Justification for type of information:

see section 13 in IUCLID for read-across justification report

Data source

Materials and methods

Principles of method if other than guideline:

Short-term reproductive toxicity screen. Female Swiss mice (group 1) were dosed for 20 days (study days 1-20) by gavage to 0, 50, 150 or 250 mg/kg/d InCl3. Males (group 3) were dosed for 17 days (study days 3-20) by gavage to 0, 50, 150 or 250 mg/kg/d.
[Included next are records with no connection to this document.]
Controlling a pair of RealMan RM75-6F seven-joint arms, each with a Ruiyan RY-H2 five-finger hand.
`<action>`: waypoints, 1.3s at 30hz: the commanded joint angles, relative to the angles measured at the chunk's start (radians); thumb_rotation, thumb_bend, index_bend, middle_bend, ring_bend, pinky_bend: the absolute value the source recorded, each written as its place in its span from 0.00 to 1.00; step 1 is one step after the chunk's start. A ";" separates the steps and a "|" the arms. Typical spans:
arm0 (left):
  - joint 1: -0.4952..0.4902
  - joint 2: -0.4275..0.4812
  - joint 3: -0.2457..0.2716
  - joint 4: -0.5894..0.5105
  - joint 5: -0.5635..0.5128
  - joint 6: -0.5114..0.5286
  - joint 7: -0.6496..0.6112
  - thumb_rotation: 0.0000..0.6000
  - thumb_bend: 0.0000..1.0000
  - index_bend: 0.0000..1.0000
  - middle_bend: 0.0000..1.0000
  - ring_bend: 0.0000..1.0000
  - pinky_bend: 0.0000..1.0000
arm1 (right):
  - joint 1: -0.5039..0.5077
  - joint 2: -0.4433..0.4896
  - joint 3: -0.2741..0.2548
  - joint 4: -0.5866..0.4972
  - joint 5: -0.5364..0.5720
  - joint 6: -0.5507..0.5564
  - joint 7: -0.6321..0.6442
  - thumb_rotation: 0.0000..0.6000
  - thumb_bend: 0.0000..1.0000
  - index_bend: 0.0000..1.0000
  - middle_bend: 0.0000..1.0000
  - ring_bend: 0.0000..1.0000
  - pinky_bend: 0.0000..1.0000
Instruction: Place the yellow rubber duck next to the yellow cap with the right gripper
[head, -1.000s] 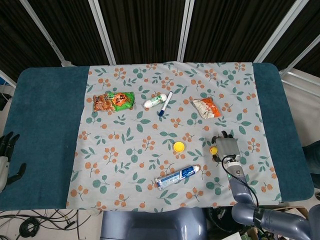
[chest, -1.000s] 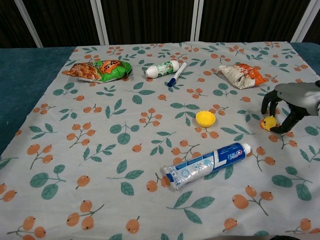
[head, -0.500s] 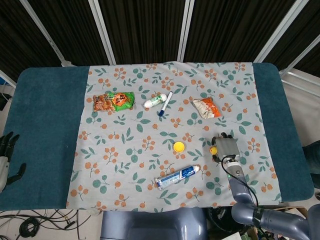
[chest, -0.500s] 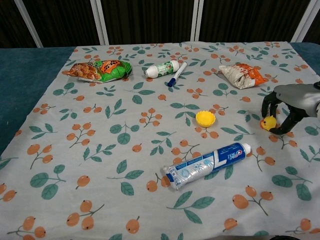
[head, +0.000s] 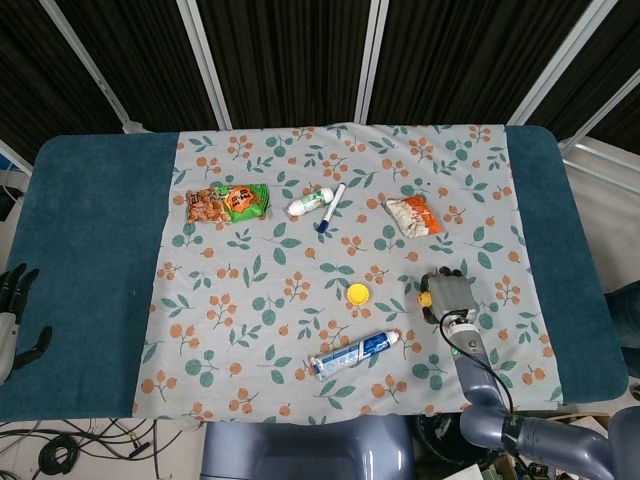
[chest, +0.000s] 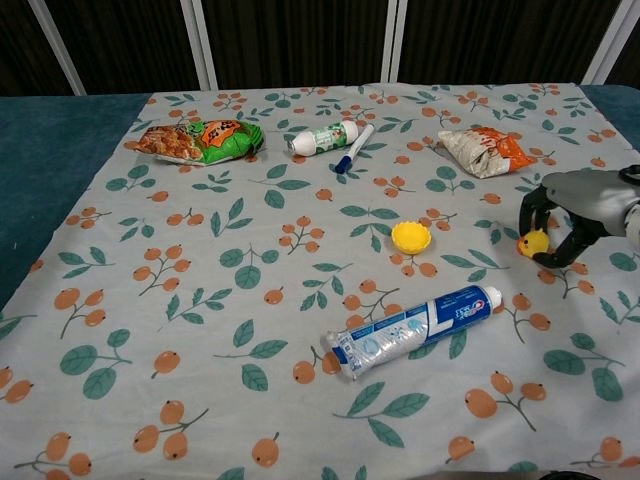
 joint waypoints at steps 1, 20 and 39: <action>0.000 0.000 0.000 0.000 0.000 0.000 0.001 1.00 0.38 0.00 0.00 0.00 0.00 | -0.001 0.003 0.000 -0.003 -0.001 -0.001 0.001 1.00 0.40 0.46 0.44 0.17 0.20; 0.001 -0.004 0.003 -0.006 0.007 0.005 0.005 1.00 0.38 0.00 0.00 0.00 0.00 | 0.099 0.047 0.059 -0.172 0.029 0.021 -0.132 1.00 0.39 0.46 0.44 0.18 0.20; -0.001 0.006 -0.002 -0.005 -0.002 -0.003 -0.020 1.00 0.38 0.00 0.00 0.00 0.00 | 0.191 -0.075 0.065 -0.121 0.103 0.041 -0.213 1.00 0.38 0.46 0.44 0.18 0.20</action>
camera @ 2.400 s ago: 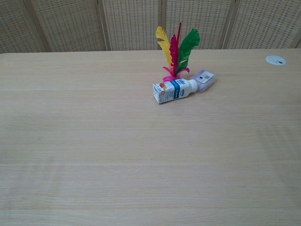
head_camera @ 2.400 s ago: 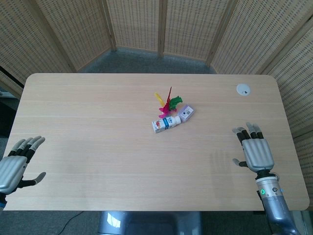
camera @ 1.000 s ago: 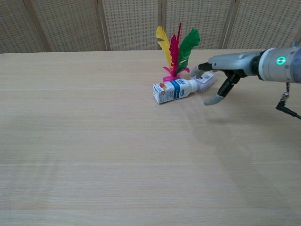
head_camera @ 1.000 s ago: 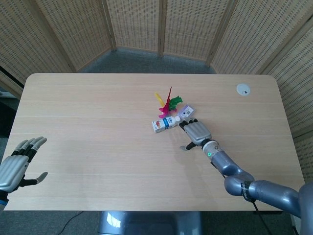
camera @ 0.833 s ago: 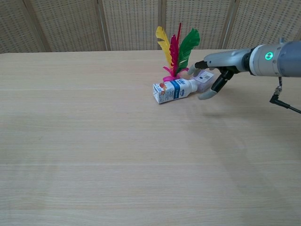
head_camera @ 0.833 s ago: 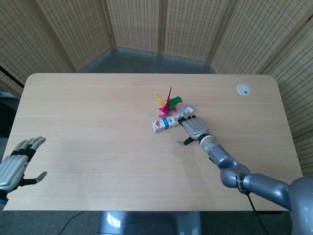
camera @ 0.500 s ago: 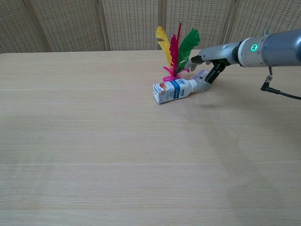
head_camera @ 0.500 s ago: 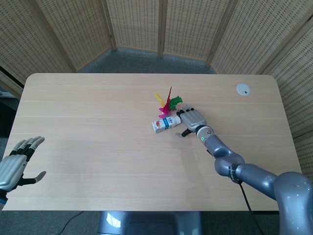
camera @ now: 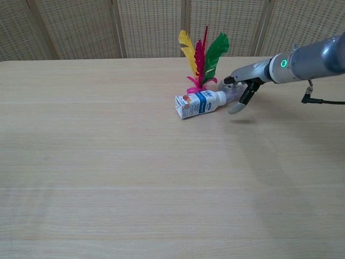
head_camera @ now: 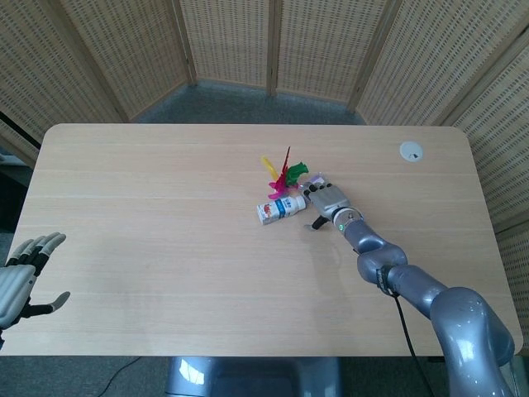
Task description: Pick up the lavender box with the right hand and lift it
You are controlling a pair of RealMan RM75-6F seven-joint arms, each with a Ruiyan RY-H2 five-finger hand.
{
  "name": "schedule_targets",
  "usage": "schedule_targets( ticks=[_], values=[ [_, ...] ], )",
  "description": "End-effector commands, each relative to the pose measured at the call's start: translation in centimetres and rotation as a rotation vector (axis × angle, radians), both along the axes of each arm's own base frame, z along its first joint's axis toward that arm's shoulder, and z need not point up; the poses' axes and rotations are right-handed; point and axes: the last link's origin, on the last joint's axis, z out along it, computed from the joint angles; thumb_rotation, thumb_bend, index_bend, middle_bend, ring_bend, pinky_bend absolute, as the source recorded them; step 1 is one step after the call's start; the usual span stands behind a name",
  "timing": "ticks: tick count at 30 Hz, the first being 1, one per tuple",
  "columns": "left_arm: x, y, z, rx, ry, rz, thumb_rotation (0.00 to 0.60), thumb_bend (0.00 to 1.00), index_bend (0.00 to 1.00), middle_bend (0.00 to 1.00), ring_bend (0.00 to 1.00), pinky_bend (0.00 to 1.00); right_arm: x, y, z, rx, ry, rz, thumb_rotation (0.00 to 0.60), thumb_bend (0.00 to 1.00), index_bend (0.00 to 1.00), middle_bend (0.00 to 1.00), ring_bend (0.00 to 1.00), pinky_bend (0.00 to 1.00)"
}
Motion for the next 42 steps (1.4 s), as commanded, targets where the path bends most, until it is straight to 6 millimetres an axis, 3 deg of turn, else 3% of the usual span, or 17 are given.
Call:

Males and females were cohabited and mated on study days 7-11.

GLP compliance:

no

Limit test:

no

Test material

Test animals

Species:

mouse

Strain:

Swiss

Sex:

male/female

Details on test animals or test system and environmental conditions:

TEST ANIMALS
- Source: Charles River Labs (Raleigh, NC)
- Age at study initiation: (P) 55-65 days
- Weight at study initiation: (P) 27-31g
- Housing: polycarbonate shoebox cages with harwood bedding (BetaChips, Northeastern Products Corp, Warrensburg, NY)
- Diet (ad libitum): NIH-07 feed
- Water (ad libitum): deionized water
- Acclimation period: 10-14 days

ENVIRONMENTAL CONDITIONS
- Temperature (°C): 20 ± 1°C
- Humidity (%): 50 ± 10%

Administration / exposure

Route of administration:

oral: gavage

Vehicle:

water

Details on exposure:

The test substance was dissolved in water at concentrations between 5 and 35mg/ml and administred to adult male and female Swiss mice daily by oral gavage.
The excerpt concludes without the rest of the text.